Ping pong

Pub date March 25, 2008
WriterL.E. Leone
SectionCheap EatsSectionFood & Drink

› le_chicken_farmer@yahoo.com

CHEAP EATS It’s a swirly, soupy thing, life, and I would like to be less dizzy in it but there’s this furiously pointless Ping-Pong game, nonstop, between my head and my gut. Fortunately, I’m a fan of the sport. And of spin, and slams.

Cousin Choo-Choo Train says I am never quite satisfied unless my dinner guests go home a little nervous, on top of everything else. And it’s true that I like to err on the side of salmonella, that I have no respect whatsoever for trichinosis, and that E. coli could be the latest Internet gadgetry for all I care. Still, no one has ever puked because of my cooking.

And if that ain’t a claim to fame … if I’m misclaiming itif I just don’t know — then please tell me so’s I can change my ways. I don’t mean to make anyone sick, just nervous. Just a little bit nervous, like, hmm, I wonder if I might wind up in the emergency room. But then you don’t. Like that.

A lot of people don’t like to eat with me. In many cases their reasons are valid, like they’re vegetarian, or don’t know me. Other people keep coming back, keep going home nervous, and keep coming back.

This is called a sense of adventure. I know you have one, dear reader, or you wouldn’t be reading Cheap Eats. You’d be hoping your parachute opens, or surfing where sharks are — something really really boring.

Speaking of boring, one of my oldest, meat-eatingest friends wrote to remind me, after I got soft a couple columns ago and accidentally wrote about a one-year-old client of mine who I love, and who loves flowers, that "there’s only one thing more boring than listening to cat-loving freaks talk about their freakin’ cats … "

The ellipses are his. I’m pretty sure he didn’t mean chickens, though, because I’ve been writing about chickens ever since I was a teenager, no lie, and we’ve been in writing workshops and bands together. Surely he’d have said something before now, like, "Whoa! Chickens are boring."

Besides which it just ain’t true. So he must have meant either babies or flowers. Probably both. Together. Cute little flower-loving babies. Boring — unless they’re yours (or your client) — according to people.

So, OK, so how am I going to make it up to my Cheap readership, this un-farmerly lapse of coolness? Why, it’s almost too easy! By treating you all to something so freakin’ fascinating, so exciting, so universally bacon that even the most jaded cynic will have to turn his NASCAR cap around afterward, read it again, shake his head, and go, "Whoa! Chickens are boring, compared to this."

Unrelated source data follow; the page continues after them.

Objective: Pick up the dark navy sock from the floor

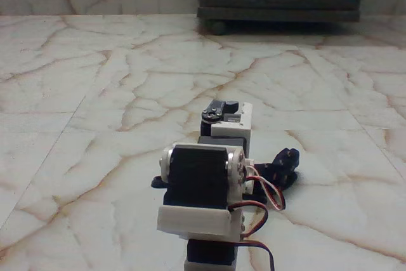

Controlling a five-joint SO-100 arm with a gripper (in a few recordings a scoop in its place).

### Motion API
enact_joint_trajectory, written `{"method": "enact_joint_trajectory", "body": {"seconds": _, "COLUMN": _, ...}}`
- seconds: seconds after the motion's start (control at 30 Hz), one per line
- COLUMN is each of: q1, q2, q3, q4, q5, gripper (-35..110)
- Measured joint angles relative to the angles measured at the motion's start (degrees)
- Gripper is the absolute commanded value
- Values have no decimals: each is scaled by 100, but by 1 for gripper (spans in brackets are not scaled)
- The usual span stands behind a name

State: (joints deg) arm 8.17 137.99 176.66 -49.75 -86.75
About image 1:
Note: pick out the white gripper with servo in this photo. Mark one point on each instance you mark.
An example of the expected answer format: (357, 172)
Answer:
(231, 129)

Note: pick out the dark blue cloth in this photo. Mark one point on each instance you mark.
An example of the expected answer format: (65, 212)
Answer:
(282, 166)

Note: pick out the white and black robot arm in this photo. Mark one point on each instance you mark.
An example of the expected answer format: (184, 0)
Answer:
(196, 169)

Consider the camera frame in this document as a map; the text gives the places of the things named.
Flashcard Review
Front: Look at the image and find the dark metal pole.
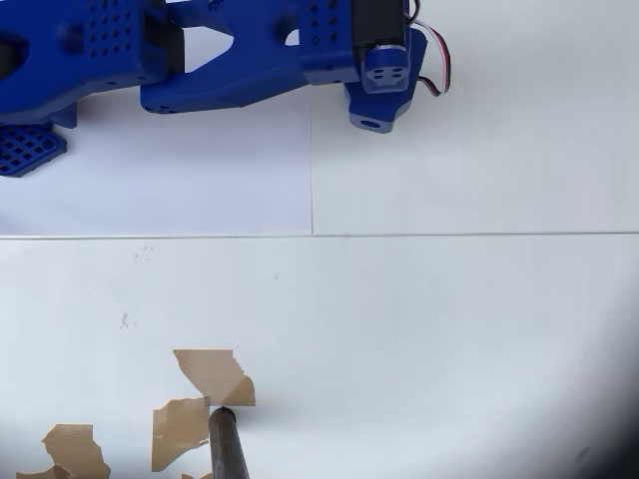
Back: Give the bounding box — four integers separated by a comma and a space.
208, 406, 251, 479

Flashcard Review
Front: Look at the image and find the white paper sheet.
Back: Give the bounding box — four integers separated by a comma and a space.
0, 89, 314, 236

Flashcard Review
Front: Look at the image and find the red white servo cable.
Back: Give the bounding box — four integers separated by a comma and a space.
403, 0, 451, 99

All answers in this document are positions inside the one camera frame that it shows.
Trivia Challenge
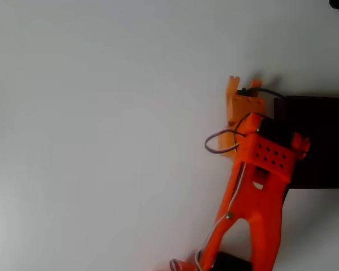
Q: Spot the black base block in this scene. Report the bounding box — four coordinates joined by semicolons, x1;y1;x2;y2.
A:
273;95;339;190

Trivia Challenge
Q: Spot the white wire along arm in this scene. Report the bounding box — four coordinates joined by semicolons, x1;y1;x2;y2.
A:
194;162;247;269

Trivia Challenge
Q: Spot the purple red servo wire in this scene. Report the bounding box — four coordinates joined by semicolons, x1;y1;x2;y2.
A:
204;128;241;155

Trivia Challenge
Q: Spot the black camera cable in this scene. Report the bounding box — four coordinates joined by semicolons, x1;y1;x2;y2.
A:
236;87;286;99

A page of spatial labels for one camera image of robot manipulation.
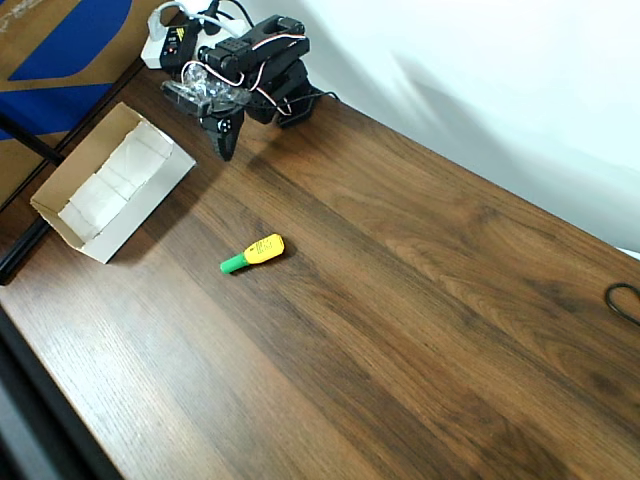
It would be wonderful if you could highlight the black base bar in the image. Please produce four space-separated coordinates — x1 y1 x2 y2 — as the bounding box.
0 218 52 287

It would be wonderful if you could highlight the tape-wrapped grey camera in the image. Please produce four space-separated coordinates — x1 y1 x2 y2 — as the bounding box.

The subject of which I speak, of course, is My First Mammogram. I thought I was going to say Food Poisoning. But everything changed when I went to the mailbox just now and there was a letter from the medics re: my March 3 breast imaging examination:

Blah blah blah, there’s something in there, yadee-yada, they believe it’s benign, but…. And these ellipses are mine because my brain by now was awhirl with horror and general aghastness at the thought that two weeks had passed since My First Mammogram without me writing about it!

Well: Everyone said it hurts like hell, especially for small-breasted women. They described mean-fingered, banjo-faced technicians leveraging practical white nursing shoes into your sternum, grabbing one nipple in both hands and yanking and flattening you out like pie crust, in some cases using marble rolling pins to coerce you into the picture.

"Are you currently pregnant?" my mammogrammer asked.

It was the kindest thing anyone ever said to me and I told her so, then realized that she probably had to ask, by law, even if you had a mustache. In any case, she was a dear, and it didn’t hurt one bit. I like pie.

And, no, I ain’t afraid of no probably benign notes in the mail. I know just what it was they saw in there: a ping-pong ball. I’m game. Next time they look, I know, it will be exactly the same size, only in a whole different place.

My new favorite restaurant is Roadside BBQ on Geary in the Richmond. Sockywonk’s been barking it up for a long time so I finally grabbed her and shook her and made her take me there. And pay. What I like, besides sweet tea, tangy no-mayo slaw, and great fries, is that it uses apple wood for smoke, in addition to the more common hickory and mesquite. Apple smoke is my favorite kind of smoke. Smoked chicken sandwich with avocado and cilantro, and you can get your ‘cue in a salad, which is something else I love.

ROADSIDE BBQ

Sun.–Thu., 11:30 a.m.–10 p.m.; Fri.–Sat., 11:30 a.m.–11 p.m.